=== Begin Enclosure ===

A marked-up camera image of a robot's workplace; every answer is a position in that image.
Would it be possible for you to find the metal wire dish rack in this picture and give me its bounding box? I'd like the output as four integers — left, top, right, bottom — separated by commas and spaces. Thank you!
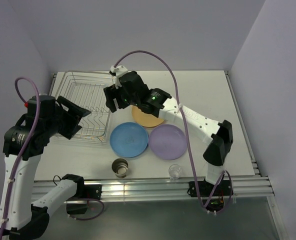
49, 70, 115, 144

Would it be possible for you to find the purple plate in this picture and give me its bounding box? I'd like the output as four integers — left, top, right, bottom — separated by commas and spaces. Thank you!
148, 124, 187, 160

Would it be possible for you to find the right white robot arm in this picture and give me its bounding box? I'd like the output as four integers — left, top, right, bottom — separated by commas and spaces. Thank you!
104, 66, 233, 195

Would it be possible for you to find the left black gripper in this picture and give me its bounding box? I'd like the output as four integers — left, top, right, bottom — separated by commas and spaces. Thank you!
45, 95, 91, 139

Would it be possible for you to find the steel cup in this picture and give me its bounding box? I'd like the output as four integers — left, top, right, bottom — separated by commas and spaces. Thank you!
111, 158, 129, 178

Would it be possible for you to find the clear glass cup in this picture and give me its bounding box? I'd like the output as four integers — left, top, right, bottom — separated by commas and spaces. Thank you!
168, 164, 182, 180

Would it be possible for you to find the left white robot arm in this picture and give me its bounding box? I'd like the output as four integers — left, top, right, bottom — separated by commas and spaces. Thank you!
0, 95, 91, 240

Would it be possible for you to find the orange plate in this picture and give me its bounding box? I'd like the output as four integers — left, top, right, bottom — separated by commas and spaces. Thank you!
131, 106, 165, 128

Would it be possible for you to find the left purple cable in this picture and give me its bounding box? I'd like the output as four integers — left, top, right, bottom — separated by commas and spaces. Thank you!
0, 77, 105, 238

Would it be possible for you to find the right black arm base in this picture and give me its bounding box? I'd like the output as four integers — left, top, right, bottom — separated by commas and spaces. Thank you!
198, 180, 234, 212

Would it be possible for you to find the blue plate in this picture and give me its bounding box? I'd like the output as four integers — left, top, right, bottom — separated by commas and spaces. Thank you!
109, 122, 149, 158

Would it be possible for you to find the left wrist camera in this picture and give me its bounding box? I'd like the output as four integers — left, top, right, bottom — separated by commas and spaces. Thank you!
24, 92, 50, 107

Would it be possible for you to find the aluminium mounting rail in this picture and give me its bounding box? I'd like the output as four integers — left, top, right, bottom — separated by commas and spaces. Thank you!
30, 174, 275, 206

=== End Enclosure ===

▸ **Problem description**
The task requires that every line above be transcribed exactly, without the images.

▸ **Answer to this task**
A marked-up camera image of a robot's workplace; every answer is a position in that image.
Would it be possible for you to find the metal wire dish rack in this picture and give me its bounding box? I'd like the output as four integers — left, top, right, bottom — separated by commas and spaces. Thank you!
49, 70, 115, 144

Would it be possible for you to find the purple plate in this picture and give me its bounding box? I'd like the output as four integers — left, top, right, bottom — separated by commas and spaces. Thank you!
148, 124, 187, 160

Would it be possible for you to find the right white robot arm in this picture and give me its bounding box? I'd like the output as four integers — left, top, right, bottom — separated by commas and spaces. Thank you!
104, 66, 233, 195

Would it be possible for you to find the left black gripper in this picture and give me its bounding box? I'd like the output as four integers — left, top, right, bottom — separated by commas and spaces. Thank you!
45, 95, 91, 139

Would it be possible for you to find the steel cup in this picture and give me its bounding box? I'd like the output as four integers — left, top, right, bottom — separated by commas and spaces. Thank you!
111, 158, 129, 178

Would it be possible for you to find the clear glass cup in this picture and give me its bounding box? I'd like the output as four integers — left, top, right, bottom — separated by commas and spaces. Thank you!
168, 164, 182, 180

Would it be possible for you to find the left white robot arm in this picture and give me its bounding box? I'd like the output as four integers — left, top, right, bottom — separated by commas and spaces. Thank you!
0, 95, 91, 240

Would it be possible for you to find the orange plate in this picture and give me its bounding box? I'd like the output as four integers — left, top, right, bottom — separated by commas and spaces. Thank you!
131, 106, 165, 128

Would it be possible for you to find the left purple cable in this picture and give me its bounding box? I'd like the output as four integers — left, top, right, bottom — separated by commas and spaces. Thank you!
0, 77, 105, 238

Would it be possible for you to find the right black arm base in this picture and give me its bounding box? I'd like the output as four integers — left, top, right, bottom — separated by commas and spaces. Thank you!
198, 180, 234, 212

Would it be possible for you to find the blue plate in this picture and give me its bounding box? I'd like the output as four integers — left, top, right, bottom — separated by commas and spaces. Thank you!
109, 122, 149, 158

Would it be possible for you to find the left wrist camera in this picture and give me its bounding box? I'd like the output as four integers — left, top, right, bottom — separated by commas and spaces. Thank you!
24, 92, 50, 107

Would it be possible for you to find the aluminium mounting rail in this picture and give me its bounding box? I'd like the output as four integers — left, top, right, bottom — separated by commas and spaces. Thank you!
30, 174, 275, 206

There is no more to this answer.